Work request =
In the records below, find the line with "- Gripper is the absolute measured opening" and the line with "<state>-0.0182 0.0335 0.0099". Print both exactly, along with every line between them, and no other line.

Source records:
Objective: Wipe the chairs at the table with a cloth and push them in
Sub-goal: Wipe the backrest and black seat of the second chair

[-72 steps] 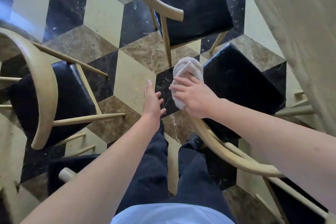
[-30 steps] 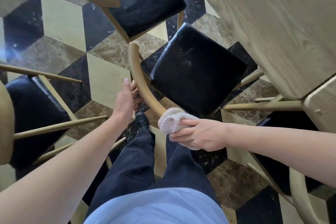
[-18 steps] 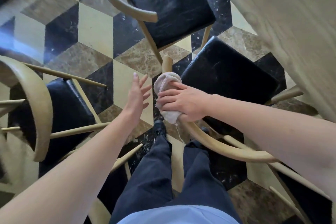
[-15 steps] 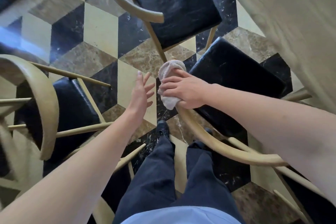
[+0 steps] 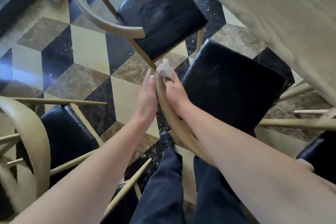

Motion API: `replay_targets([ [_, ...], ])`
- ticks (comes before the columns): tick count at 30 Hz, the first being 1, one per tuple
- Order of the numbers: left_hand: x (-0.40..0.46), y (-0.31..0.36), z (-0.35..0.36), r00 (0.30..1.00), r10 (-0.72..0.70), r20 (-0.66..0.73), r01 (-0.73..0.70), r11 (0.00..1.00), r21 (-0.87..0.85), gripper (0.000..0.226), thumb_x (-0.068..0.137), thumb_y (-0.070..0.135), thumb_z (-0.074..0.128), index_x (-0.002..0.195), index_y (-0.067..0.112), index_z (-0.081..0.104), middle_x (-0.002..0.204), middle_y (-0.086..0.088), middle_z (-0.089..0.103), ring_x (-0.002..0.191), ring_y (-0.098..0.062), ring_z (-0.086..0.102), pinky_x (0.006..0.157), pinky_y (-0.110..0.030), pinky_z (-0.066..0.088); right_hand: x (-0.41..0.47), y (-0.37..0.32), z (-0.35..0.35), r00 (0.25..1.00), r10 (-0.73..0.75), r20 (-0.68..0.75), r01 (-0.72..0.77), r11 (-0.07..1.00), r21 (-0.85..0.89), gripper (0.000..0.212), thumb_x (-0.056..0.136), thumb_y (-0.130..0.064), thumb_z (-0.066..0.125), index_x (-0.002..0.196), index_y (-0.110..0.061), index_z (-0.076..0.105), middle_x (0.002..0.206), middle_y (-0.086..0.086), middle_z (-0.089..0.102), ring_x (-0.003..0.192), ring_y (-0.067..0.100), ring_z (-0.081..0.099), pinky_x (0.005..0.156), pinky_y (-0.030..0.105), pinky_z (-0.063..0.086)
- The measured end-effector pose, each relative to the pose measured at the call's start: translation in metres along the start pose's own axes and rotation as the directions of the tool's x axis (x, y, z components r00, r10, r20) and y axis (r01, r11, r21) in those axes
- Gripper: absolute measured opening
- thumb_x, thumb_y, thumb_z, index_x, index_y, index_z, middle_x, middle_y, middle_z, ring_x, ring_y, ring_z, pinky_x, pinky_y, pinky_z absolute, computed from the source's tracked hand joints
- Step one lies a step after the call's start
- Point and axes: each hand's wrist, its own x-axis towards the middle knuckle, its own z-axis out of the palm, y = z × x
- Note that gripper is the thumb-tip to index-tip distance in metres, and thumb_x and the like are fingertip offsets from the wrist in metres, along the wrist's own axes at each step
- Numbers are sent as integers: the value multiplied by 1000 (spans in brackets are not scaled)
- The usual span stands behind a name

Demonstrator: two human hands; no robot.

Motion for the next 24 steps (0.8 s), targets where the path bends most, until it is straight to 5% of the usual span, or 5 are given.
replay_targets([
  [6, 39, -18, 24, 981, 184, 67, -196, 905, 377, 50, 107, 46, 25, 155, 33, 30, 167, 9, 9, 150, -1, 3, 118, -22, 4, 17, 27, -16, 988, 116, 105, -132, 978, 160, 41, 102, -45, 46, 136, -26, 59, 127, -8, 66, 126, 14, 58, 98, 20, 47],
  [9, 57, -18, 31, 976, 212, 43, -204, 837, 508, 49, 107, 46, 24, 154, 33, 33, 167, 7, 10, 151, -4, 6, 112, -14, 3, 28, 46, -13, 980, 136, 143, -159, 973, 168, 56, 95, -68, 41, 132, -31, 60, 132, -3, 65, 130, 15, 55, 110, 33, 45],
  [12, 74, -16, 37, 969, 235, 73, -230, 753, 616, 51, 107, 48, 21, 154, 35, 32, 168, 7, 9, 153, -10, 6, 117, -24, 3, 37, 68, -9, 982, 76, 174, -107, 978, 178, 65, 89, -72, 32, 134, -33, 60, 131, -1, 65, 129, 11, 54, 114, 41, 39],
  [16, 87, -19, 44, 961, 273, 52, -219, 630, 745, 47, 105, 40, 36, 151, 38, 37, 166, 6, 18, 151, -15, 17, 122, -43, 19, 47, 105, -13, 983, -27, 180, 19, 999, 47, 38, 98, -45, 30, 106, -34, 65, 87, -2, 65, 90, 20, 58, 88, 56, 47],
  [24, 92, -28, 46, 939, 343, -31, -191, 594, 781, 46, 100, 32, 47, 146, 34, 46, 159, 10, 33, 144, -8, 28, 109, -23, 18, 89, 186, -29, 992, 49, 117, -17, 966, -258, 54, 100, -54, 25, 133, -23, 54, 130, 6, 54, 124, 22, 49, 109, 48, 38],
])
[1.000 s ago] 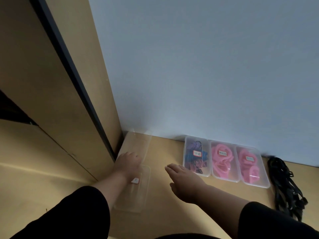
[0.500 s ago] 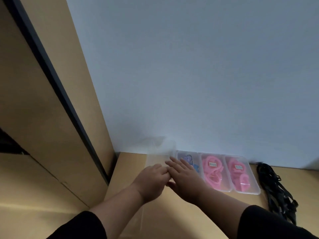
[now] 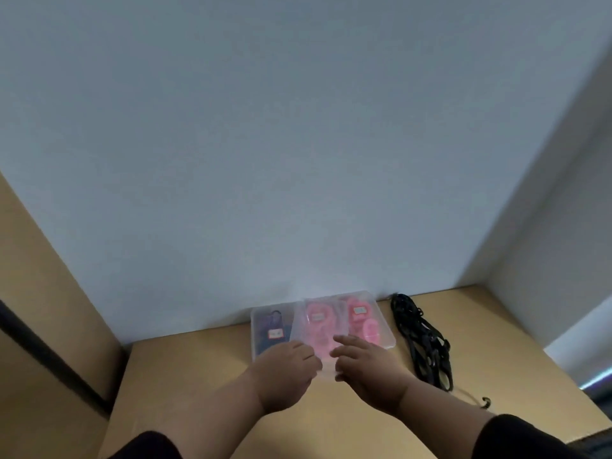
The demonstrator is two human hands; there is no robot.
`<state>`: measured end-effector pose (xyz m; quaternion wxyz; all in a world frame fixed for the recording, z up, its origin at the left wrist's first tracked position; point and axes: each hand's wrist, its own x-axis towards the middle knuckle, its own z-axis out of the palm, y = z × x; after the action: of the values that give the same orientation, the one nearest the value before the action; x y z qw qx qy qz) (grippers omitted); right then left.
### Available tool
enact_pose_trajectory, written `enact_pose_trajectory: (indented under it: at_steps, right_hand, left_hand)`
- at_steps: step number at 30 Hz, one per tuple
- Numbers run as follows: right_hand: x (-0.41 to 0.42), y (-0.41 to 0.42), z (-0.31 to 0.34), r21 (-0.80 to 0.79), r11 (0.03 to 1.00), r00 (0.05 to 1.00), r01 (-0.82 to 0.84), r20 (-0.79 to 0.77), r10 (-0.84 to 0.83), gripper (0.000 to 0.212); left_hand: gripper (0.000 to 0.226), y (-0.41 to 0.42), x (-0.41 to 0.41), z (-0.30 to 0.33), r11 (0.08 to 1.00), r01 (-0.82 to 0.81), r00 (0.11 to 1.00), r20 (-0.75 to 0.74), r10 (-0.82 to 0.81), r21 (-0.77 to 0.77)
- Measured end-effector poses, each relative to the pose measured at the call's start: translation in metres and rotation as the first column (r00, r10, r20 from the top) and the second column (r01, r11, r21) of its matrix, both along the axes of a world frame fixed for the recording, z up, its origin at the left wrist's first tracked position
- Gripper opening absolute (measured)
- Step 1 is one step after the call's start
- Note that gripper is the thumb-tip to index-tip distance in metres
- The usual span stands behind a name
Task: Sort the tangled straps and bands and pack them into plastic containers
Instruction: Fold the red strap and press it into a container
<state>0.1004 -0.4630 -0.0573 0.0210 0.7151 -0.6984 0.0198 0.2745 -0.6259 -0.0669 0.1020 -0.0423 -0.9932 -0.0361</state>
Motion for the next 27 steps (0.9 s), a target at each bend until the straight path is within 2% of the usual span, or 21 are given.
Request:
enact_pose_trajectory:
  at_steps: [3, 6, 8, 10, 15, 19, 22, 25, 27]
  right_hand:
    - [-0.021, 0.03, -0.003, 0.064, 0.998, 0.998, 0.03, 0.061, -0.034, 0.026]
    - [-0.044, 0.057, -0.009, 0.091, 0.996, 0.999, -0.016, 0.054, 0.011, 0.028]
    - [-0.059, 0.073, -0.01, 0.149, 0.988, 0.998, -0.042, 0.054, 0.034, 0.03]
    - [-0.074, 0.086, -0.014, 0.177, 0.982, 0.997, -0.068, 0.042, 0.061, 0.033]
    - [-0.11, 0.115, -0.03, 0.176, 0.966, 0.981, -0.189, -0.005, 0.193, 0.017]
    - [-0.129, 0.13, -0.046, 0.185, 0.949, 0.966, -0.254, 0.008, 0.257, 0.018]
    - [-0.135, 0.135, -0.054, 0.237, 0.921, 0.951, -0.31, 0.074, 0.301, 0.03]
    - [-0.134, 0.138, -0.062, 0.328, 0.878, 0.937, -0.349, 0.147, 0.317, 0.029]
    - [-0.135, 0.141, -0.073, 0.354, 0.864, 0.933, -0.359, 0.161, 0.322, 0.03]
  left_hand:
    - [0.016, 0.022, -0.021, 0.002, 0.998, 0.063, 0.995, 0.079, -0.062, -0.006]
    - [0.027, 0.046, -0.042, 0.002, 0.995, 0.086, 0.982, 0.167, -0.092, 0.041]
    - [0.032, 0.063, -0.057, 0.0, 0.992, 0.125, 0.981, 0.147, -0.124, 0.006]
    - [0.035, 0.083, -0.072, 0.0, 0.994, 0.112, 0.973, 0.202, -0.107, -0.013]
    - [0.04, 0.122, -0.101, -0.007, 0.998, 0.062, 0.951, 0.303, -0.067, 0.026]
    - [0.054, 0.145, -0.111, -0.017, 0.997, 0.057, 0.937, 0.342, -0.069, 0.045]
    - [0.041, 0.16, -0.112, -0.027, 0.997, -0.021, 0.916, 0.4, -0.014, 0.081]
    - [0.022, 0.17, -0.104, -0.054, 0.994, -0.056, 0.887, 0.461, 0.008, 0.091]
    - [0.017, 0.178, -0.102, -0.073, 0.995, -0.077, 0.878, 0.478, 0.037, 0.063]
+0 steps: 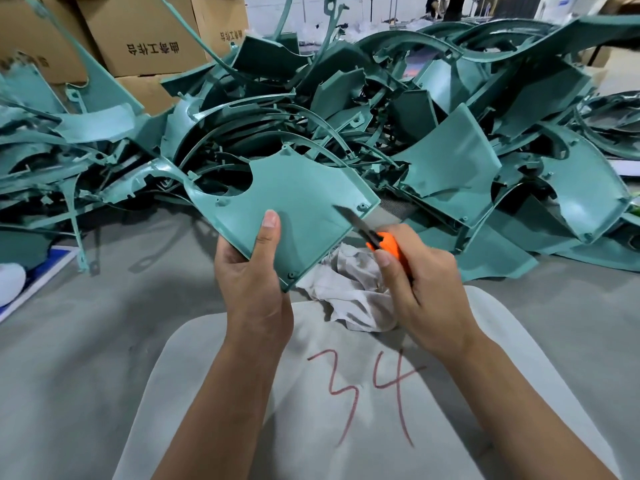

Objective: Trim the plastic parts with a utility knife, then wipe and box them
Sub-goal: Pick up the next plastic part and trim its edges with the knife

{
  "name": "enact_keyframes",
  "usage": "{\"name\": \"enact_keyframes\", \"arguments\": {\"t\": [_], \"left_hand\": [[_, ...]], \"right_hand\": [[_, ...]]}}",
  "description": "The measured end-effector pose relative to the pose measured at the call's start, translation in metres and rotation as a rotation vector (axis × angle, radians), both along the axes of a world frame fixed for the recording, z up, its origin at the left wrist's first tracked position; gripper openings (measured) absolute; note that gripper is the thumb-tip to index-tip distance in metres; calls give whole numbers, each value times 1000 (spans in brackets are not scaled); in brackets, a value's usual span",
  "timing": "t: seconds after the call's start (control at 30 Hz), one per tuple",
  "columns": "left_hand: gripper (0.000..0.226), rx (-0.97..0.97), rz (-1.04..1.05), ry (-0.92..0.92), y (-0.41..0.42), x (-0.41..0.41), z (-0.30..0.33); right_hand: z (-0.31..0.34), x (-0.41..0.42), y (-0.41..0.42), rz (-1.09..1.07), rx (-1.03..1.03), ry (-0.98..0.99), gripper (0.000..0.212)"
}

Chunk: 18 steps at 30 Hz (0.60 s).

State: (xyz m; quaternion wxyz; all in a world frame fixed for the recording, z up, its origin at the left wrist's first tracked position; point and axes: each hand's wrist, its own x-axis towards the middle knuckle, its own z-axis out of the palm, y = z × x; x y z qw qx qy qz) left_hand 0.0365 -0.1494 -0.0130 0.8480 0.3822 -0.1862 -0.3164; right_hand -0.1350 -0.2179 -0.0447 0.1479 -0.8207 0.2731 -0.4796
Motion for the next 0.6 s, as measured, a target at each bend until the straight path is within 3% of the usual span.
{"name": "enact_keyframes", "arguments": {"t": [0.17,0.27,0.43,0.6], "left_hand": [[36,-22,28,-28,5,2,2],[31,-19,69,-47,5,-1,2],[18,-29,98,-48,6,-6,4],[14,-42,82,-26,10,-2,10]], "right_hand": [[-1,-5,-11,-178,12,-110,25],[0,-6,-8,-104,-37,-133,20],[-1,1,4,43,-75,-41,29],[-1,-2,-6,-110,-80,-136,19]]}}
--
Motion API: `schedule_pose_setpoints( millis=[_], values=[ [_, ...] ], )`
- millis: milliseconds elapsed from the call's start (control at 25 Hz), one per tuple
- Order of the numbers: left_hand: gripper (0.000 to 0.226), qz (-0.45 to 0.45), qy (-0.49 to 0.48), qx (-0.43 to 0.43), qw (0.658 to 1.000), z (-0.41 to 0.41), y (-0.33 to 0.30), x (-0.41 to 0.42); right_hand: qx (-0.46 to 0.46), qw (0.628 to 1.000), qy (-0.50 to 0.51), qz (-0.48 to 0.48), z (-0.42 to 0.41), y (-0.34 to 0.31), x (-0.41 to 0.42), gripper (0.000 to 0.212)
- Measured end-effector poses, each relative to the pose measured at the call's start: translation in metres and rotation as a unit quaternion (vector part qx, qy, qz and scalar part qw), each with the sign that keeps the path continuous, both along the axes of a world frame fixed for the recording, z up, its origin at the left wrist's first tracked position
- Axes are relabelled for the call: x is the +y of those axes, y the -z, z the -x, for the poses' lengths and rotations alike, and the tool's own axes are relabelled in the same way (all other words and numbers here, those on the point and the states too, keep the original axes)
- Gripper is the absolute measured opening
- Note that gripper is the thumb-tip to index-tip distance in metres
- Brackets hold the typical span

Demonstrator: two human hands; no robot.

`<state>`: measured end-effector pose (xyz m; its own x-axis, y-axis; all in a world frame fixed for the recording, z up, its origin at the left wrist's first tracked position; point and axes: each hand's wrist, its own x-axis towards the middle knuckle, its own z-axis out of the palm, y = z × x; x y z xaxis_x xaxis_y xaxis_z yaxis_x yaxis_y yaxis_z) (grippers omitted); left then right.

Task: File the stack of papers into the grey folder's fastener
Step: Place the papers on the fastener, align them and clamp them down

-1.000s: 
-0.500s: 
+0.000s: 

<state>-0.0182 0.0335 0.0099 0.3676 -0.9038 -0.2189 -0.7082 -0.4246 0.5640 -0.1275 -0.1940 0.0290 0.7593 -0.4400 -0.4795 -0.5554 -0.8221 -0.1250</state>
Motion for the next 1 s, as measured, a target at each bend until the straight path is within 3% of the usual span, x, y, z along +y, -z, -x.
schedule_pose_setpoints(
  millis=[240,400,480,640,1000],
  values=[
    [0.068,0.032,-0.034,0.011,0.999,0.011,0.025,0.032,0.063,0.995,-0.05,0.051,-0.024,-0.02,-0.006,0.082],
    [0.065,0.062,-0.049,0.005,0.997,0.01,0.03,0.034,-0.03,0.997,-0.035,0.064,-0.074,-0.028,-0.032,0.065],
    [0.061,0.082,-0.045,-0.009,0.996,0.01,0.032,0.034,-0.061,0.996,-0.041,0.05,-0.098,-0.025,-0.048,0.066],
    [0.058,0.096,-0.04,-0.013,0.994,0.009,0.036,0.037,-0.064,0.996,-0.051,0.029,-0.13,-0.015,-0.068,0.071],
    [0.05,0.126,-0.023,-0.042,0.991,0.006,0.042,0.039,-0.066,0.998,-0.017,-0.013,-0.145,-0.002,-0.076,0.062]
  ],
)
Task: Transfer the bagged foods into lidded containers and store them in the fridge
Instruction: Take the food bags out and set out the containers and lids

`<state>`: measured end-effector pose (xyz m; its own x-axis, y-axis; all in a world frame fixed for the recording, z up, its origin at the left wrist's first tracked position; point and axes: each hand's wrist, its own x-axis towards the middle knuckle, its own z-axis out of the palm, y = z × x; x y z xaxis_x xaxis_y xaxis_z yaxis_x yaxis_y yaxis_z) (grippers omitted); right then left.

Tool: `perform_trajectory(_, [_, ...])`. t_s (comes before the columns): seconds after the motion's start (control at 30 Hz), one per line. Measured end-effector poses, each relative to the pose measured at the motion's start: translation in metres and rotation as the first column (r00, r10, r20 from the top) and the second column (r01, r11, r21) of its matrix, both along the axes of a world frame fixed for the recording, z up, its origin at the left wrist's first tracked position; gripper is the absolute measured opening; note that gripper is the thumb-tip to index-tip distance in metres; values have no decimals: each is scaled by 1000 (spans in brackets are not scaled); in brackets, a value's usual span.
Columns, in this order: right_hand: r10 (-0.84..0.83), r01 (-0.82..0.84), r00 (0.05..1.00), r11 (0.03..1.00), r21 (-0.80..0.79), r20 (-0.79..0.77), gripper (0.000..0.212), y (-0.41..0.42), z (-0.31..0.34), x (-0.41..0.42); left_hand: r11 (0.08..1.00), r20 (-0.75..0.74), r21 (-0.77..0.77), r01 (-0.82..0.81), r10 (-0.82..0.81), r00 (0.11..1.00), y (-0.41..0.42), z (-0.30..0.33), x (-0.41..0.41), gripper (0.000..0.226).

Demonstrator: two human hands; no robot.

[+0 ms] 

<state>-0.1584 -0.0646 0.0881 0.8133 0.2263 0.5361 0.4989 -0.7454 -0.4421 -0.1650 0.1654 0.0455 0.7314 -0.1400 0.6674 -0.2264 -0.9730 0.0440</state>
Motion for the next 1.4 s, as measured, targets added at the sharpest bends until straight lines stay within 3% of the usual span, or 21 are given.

Answer section =
- Gripper is the absolute measured opening
- Note that gripper is the thumb-tip to index-tip distance in metres
- Brackets hold the typical span

Demonstrator: two human hands; no robot.

`<state>`: measured end-effector pose (xyz m; its own x-axis, y-axis; all in a world frame fixed for the recording, z up, its origin at the left wrist's first tracked position; point and axes: each hand's wrist, its own x-axis towards the middle knuckle, its own z-axis out of the palm, y = z × x; x y z xaxis_x xaxis_y xaxis_z yaxis_x yaxis_y yaxis_z) (grippers omitted); left then right.

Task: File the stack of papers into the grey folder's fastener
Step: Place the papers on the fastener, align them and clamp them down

-1.000s: 
-0.500s: 
+0.000s: 

<state>-0.0182 0.0335 0.0099 0.3676 -0.9038 -0.2189 -0.7082 -0.4246 0.5640 -0.1275 -0.1940 0.0290 0.7593 -0.4400 -0.4795 -0.5554 -0.8221 -0.1250</state>

The exercise is finished.